Notebook

Introduction to programming for Geoscientists through Python¶

Lecture 6 solutions¶

Gerard J. Gorman (g.gorman@imperial.ac.uk), Nicolas Barral (n.barral@imperial.ac.uk)¶

Read a two-column data file

The file data/xy.dat contains two columns of numbers, corresponding to x and y coordinates on a curve. The start of the file looks like this:

-1.0000 -0.0000
-0.9933 -0.0087
-0.9867 -0.0179
-0.9800 -0.0274
-0.9733 -0.0374

Make a program that reads the first column into a list x and the second column into a list y. Then convert the lists to arrays, and plot the curve. Print out the maximum and minimum y coordinates. (Hint: Read the file line by line, split each line into words, convert to float, and append to x and y.)

In [12]:

## STAGE 1: input

# Open data file
infile = open("data/xy.dat", "r") # "r" is for read

# Initialise empty lists
xlist = []
ylist = []

# Loop through infile and write to x and y lists
for line in infile:
    line = line.split() # convert to list by dropping spaces
    xlist.append(float(line[0])) # take 0th element and covert to float
    ylist.append(float(line[1])) # take 1st element and covert to float


# Close the filehandle
infile.close()

In [13]:

## STAGE 2: view file

# Sanity check -- Let's see what our lists look like for the first 10
print("First ten elements in x and y lists:\n") # N.B. "\n" adds a newline
for i in range(10):
    print("X = %.2f, Y = %.2f" % (xlist[i], ylist[i]))

# Max and min y coords
print("\nThe min and max y are: %.2f and %.2f" % (min(ylist), max(ylist)))

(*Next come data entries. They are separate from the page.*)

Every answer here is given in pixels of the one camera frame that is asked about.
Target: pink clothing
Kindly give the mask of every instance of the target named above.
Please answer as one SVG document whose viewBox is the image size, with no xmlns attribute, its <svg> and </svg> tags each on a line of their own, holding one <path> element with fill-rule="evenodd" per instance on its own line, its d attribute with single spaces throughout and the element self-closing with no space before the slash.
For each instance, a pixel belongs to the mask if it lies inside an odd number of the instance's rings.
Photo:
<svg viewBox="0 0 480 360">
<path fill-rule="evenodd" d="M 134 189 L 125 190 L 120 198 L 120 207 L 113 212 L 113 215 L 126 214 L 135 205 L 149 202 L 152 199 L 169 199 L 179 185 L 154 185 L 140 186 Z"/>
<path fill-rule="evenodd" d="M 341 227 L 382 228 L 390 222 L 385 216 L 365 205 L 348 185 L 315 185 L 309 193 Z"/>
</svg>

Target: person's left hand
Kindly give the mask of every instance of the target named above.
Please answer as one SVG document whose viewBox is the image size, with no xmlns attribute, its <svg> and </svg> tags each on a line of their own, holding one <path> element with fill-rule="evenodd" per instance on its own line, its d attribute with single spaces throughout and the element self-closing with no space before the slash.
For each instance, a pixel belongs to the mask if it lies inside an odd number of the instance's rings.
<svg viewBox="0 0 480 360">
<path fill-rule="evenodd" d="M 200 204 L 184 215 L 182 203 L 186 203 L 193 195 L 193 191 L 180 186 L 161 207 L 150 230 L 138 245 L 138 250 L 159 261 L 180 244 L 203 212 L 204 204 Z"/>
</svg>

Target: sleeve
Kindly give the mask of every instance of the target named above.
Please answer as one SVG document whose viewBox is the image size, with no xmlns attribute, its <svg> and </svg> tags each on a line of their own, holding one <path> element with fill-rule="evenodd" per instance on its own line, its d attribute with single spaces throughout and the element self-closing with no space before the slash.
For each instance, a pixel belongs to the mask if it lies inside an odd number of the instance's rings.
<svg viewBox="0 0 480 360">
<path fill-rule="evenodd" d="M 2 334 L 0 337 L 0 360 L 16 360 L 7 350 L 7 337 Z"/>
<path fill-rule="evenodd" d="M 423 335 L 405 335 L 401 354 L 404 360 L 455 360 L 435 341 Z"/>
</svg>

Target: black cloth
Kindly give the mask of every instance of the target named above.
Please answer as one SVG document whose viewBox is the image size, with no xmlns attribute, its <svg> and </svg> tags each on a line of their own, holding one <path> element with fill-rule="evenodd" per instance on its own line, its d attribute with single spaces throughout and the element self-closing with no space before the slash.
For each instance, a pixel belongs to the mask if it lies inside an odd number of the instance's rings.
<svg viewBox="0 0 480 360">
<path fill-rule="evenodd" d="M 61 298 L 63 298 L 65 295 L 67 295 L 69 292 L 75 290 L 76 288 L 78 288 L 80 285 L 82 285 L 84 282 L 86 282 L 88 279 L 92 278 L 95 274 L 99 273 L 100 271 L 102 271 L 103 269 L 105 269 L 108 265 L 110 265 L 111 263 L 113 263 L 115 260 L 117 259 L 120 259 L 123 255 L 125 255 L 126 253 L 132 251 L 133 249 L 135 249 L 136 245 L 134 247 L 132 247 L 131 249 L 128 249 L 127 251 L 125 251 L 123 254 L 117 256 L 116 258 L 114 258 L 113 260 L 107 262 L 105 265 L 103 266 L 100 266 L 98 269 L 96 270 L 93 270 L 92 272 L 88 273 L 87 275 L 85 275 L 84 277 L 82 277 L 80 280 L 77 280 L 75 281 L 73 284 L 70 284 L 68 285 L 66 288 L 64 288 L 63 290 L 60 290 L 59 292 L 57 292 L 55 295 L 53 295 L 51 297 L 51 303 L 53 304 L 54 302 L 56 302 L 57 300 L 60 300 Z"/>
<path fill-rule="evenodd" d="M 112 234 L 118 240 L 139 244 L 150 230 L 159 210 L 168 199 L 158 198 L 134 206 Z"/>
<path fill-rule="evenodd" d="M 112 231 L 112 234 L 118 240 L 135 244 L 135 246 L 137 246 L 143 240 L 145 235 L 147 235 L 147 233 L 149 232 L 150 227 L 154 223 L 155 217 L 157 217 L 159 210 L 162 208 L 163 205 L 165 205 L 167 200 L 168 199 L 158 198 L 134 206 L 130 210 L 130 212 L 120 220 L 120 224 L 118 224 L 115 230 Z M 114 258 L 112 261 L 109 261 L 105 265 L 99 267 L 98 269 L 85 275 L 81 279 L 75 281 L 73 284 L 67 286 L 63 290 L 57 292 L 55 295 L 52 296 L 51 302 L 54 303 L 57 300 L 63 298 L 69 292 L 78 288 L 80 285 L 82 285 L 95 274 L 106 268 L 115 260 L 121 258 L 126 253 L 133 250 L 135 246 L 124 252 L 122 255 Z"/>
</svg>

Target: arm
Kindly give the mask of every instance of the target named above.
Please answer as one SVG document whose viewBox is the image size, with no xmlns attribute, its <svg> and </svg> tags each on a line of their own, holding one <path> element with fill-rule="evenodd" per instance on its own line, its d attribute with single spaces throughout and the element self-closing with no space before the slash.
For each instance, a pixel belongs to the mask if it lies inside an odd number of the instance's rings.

First ten elements in x and y lists:

X = -1.00, Y = -0.00
X = -0.99, Y = -0.01
X = -0.99, Y = -0.02
X = -0.98, Y = -0.03
X = -0.97, Y = -0.04
X = -0.97, Y = -0.05
X = -0.96, Y = -0.06
X = -0.95, Y = -0.07
X = -0.95, Y = -0.08
X = -0.94, Y = -0.09

The min and max y are: -0.95 and 0.95

In [14]:

## STAGE 3: plotting

# Convert to array
from numpy import *
xarray = array(xlist)
yarray = array(ylist)

# plot
from pylab import *
plot(xlist, ylist)
xlabel("X")
ylabel("Y")
show()

Read a data file

The files data/density_water.dat and data/density_air.dat contain data about the density of water and air (respectively) for different temperatures. The data files have some comment lines starting with # and some lines are blank. The rest of the lines contain density data: the temperature in the first column and the corresponding density in the second column. The goal of this exercise is to read the data in such a file and plot the density versus the temperature as distinct (small) circles for each data point. Apply the program to both files.

In [15]:

## STAGE 1: work with one file
# precede exactly as before but with modified for loop:
#  line[0] -- refers to the first character in a string
#  != -- boolean operator for 'not equal to'
#  and -- boolean operator, both T/F statements must be met
#  commented lines will start with a #, blank lines will consist of just a newline character '\n'
infile = open("data/density_air.dat", "r")
temp = []
dens = []
for line in infile:
    try:
        t, d = line.split()
        t = float(t)
        d = float(d)
    except:
        continue
    temp.append(t) # N.B. we're now filling out temp and dens lists
    dens.append(d)
infile.close()


# Sanity check:
print(temp)

# ... double check the original file to make sure this is right.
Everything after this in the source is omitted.